Saturday, March 29, 2025

Elon Musk: the Wisdom in His Vision

(Citrin-Safadi/WSJ image)
Elon Musk has so many irons in the fire--Tesla, SpaceX, Starlink (part of SpaceX), and DOGE--that it's fair to wonder of he's one of those serial inventors (maybe the most brilliant and successful in history) who gets an idea and tries to make a business out of it.

What makes more sense is that everything that Elon Musk has done is directed toward establishing a human colony on Mars during his lifetime.
Musk founded SpaceX in 2002 with the mission of taking humanity to other planets. The company infused its culture with that long-term goal and completed a successful launch of its first rocket in 2008. It eventually developed the Falcon 9 rocket, which could be partially reused, lowering the cost of launches and taking market share from incumbent rocket operators.

Musk’s other businesses have contributed to the Mars goal. Musk has described Starlink, a SpaceX division that uses thousands of satellites to provide high-speed internet connections, as a cash machine for a future Mars mission. After Tesla, his electric-car company, gave Musk a stock award in 2018 valued at up to $55.8 billion, he later said it would be used for his space project. “It’s a way to get humanity to Mars,” he said in court in 2022.
Elon Musk has already stated that the goal of colonizing Mars is to preserve the human race when the earth inevitably experiences an extinction-level event. In that light Tesla and Starlink are "cash machines" to fund SpaceX, and DOGE will reduce concerns about the national debt and help the American government fund NASA.

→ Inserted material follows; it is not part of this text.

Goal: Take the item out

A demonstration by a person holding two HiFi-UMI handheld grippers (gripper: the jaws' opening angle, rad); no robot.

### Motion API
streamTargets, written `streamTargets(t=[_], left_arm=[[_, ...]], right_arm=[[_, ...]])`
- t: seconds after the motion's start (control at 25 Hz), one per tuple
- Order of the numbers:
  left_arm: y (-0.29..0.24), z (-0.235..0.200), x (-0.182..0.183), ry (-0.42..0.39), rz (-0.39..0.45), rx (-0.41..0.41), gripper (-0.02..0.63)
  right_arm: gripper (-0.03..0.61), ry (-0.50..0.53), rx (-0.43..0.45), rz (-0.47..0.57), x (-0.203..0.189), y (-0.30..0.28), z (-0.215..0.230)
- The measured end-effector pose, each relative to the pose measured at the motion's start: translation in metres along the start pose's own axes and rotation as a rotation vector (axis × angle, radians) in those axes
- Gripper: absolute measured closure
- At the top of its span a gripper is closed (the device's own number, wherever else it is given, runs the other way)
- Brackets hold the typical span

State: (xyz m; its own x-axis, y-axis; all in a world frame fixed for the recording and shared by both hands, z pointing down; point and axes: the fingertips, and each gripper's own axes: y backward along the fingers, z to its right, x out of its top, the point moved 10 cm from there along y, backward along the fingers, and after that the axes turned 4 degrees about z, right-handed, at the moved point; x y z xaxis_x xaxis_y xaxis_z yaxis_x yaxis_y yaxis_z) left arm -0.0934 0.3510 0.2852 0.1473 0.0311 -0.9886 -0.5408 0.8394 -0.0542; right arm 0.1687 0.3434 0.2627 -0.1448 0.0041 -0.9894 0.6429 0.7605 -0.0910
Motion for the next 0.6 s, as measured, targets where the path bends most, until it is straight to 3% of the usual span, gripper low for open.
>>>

For those who support DOGE and the space program, however, there is a legitimate disagreement with Elon Musk whether Mars should be a higher priority than colonizing the moon:
The White House plans to propose killing a powerful Boeing-built rocket designed for NASA to launch astronauts to the moon and beyond in a coming budget plan, according to people briefed on the plans. Canceling the vehicle, called the Space Launch System or SLS, would potentially free up billions for Mars efforts and set up a clash with members of Congress who support it...

NASA’s program known as Artemis, its long-range plan to explore the moon and eventually Mars, is being rethought to make Mars a priority. One idea: Musk and government officials have discussed a scenario in which SpaceX would give up its moon-focused Artemis contracts worth more than $4 billion to free up funds for Mars-related projects, a person briefed on the discussions said.

NASA’s long-range plan to explore the moon and eventually Mars is under the microscope. NASA has been working on the Artemis program and its predecessors for years. The cost from the government’s fiscal years 2012 through 2025 is estimated at $93 billion, according to the agency’s inspector general.

In January, Musk called the moon program a distraction in a post on X. Days earlier he had criticized Artemis, saying “Something entirely new is needed.”

SpaceX, Boeing and others have billions in contracts to build rockets, ships and lunar landing vehicles, among other technologies, for the program.

Musk has discussed with officials the idea that SpaceX’s moon-focused contracts, valued at more than $4 billion, could be dropped in favor of Mars plans.
Your humble blogger bows to the genius of Elon Musk but believes that the priority should be the moon, not Mars. It does the U.S. no good to be focused on Martian settlements if, say, the Chinese became the dominant lunar power. The latter could well jeopardize the former, just as Iwo Jima and Guadalcanal had to be taken before going after the real, distant objective of the Japanese homeland.

Elon Musk probably believes that Mars needs to be done while he's alive because the project could be abandoned without him, just as NASA lost its mojo after the Apollo program. He needs to have faith that the American people will see the wisdom in his long-term vision after we win the new moon race.
NASA’s role regarding the moon must be reimagined. As we are starting to see in LEO [Low Earth Orbit], Congress must shift funding and priorities so that the centerpiece of U.S. lunar policy becomes enabling private efforts. These pioneering initiatives cannot remain sideshows to the Artemis-Apollo rerun. It’s time to move American enterprise to center stage and let people lead...

Meanwhile, NASA can turn its central focus to putting the first people on Mars. Even if the first mission is a relative sprint, we’ll be learning skills on the moon we’ll need to go further.